[PROBLEM TO WORK ON]
Could you restate the data word for word and drop the pictures?

[EXERCISE DATA]
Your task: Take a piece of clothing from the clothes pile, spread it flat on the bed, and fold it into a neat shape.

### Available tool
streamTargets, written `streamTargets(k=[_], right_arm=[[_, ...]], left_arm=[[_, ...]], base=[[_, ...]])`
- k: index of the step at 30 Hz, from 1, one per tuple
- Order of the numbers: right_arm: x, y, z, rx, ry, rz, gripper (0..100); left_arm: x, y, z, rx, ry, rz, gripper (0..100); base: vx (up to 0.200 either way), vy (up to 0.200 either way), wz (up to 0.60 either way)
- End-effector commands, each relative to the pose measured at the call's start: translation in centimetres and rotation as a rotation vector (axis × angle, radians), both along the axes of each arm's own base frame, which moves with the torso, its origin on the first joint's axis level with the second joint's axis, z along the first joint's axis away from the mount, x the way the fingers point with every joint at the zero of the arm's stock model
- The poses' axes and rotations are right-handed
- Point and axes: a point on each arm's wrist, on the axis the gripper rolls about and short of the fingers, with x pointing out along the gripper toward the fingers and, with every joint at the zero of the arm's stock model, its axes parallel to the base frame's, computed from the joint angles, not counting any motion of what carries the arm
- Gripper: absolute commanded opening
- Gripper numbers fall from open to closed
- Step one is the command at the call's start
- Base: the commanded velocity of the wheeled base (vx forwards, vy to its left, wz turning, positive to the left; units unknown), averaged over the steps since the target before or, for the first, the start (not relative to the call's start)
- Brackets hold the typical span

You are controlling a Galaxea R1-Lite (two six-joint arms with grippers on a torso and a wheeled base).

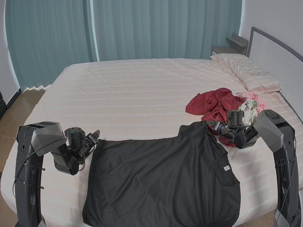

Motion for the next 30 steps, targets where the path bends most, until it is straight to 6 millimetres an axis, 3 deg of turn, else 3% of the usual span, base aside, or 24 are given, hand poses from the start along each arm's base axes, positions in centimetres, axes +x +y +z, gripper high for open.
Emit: streamTargets(k=[1, 7, 8, 9, 13, 17, 18, 26, 30], right_arm=[[-4.5, -0.9, 3.7, 0.014, -0.036, -0.014, 100], [-10.2, -1.1, 4.8, 0.011, 0.018, -0.011, 100], [-10.3, -1.1, 4.7, 0.010, 0.021, -0.012, 100], [-12.2, -1.2, 5.3, 0.033, 0.041, -0.020, 100], [-15.5, -1.1, 6.4, 0.111, 0.041, -0.052, 100], [-18.4, -1.2, 6.2, 0.126, 0.088, -0.053, 100], [-20.0, -0.9, 5.8, 0.133, 0.125, -0.045, 100], [-23.1, 0.1, 4.6, 0.265, 0.171, -0.073, 100], [-23.8, 0.1, 4.4, 0.273, 0.197, -0.059, 100]], left_arm=[[-3.2, -0.1, 4.8, -0.033, -0.027, -0.004, 100], [-6.5, -0.7, 6.1, -0.034, 0.021, -0.030, 100], [-6.6, -0.7, 6.1, -0.033, 0.021, -0.031, 100], [-8.2, -1.2, 6.2, -0.044, 0.056, -0.049, 100], [-11.5, -2.9, 6.1, -0.111, 0.130, -0.083, 100], [-14.1, -3.9, 5.6, -0.140, 0.182, -0.118, 100], [-15.4, -4.3, 5.2, -0.140, 0.207, -0.150, 100], [-18.6, -4.3, 3.9, -0.112, 0.313, -0.181, 100], [-19.0, -4.3, 3.8, -0.097, 0.328, -0.190, 100]], base=[[0.000, 0.000, 0.00], [-0.167, 0.000, 0.00], [-0.200, 0.000, 0.00], [-0.200, 0.000, 0.00], [-0.200, 0.000, 0.00], [-0.200, 0.000, 0.00], [-0.200, 0.000, 0.00], [-0.200, 0.000, 0.00], [-0.150, 0.000, 0.00]])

[RESPONSE TO THE TASK]
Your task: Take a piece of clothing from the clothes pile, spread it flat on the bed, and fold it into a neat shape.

### Available tool
streamTargets, written `streamTargets(k=[_], right_arm=[[_, ...]], left_arm=[[_, ...]], base=[[_, ...]])`
- k: index of the step at 30 Hz, from 1, one per tuple
- Order of the numbers: right_arm: x, y, z, rx, ry, rz, gripper (0..100); left_arm: x, y, z, rx, ry, rz, gripper (0..100); base: vx (up to 0.200 either way), vy (up to 0.200 either way), wz (up to 0.60 either way)
- End-effector commands, each relative to the pose measured at the call's start: translation in centimetres and rotation as a rotation vector (axis × angle, radians), both along the axes of each arm's own base frame, which moves with the torso, its origin on the first joint's axis level with the second joint's axis, z along the first joint's axis away from the mount, x the way the fingers point with every joint at the zero of the arm's stock model
- The poses' axes and rotations are right-handed
- Point and axes: a point on each arm's wrist, on the axis the gripper rolls about and short of the fingers, with x pointing out along the gripper toward the fingers and, with every joint at the zero of the arm's stock model, its axes parallel to the base frame's, computed from the joint angles, not counting any motion of what carries the arm
- Gripper: absolute commanded opening
- Gripper numbers fall from open to closed
- Step one is the command at the call's start
- Base: the commanded velocity of the wheeled base (vx forwards, vy to its left, wz turning, positive to the left; units unknown), averaged over the steps since the target before or, for the first, the start (not relative to the call's start)
- Brackets hold the typical span

You are controlling a Galaxea R1-Lite (two six-joint arms with grippers on a torso and a wheeled base).


Motion for the next 30 steps, targets where the path bends most, until it is straight to 6 millimetres an axis, 3 deg of turn, else 3% of the usual span, base aside, or 24 are given, hand poses from the start along each arm's base axes, positions in centimetres, axes +x +y +z, gripper high for open.
Emit: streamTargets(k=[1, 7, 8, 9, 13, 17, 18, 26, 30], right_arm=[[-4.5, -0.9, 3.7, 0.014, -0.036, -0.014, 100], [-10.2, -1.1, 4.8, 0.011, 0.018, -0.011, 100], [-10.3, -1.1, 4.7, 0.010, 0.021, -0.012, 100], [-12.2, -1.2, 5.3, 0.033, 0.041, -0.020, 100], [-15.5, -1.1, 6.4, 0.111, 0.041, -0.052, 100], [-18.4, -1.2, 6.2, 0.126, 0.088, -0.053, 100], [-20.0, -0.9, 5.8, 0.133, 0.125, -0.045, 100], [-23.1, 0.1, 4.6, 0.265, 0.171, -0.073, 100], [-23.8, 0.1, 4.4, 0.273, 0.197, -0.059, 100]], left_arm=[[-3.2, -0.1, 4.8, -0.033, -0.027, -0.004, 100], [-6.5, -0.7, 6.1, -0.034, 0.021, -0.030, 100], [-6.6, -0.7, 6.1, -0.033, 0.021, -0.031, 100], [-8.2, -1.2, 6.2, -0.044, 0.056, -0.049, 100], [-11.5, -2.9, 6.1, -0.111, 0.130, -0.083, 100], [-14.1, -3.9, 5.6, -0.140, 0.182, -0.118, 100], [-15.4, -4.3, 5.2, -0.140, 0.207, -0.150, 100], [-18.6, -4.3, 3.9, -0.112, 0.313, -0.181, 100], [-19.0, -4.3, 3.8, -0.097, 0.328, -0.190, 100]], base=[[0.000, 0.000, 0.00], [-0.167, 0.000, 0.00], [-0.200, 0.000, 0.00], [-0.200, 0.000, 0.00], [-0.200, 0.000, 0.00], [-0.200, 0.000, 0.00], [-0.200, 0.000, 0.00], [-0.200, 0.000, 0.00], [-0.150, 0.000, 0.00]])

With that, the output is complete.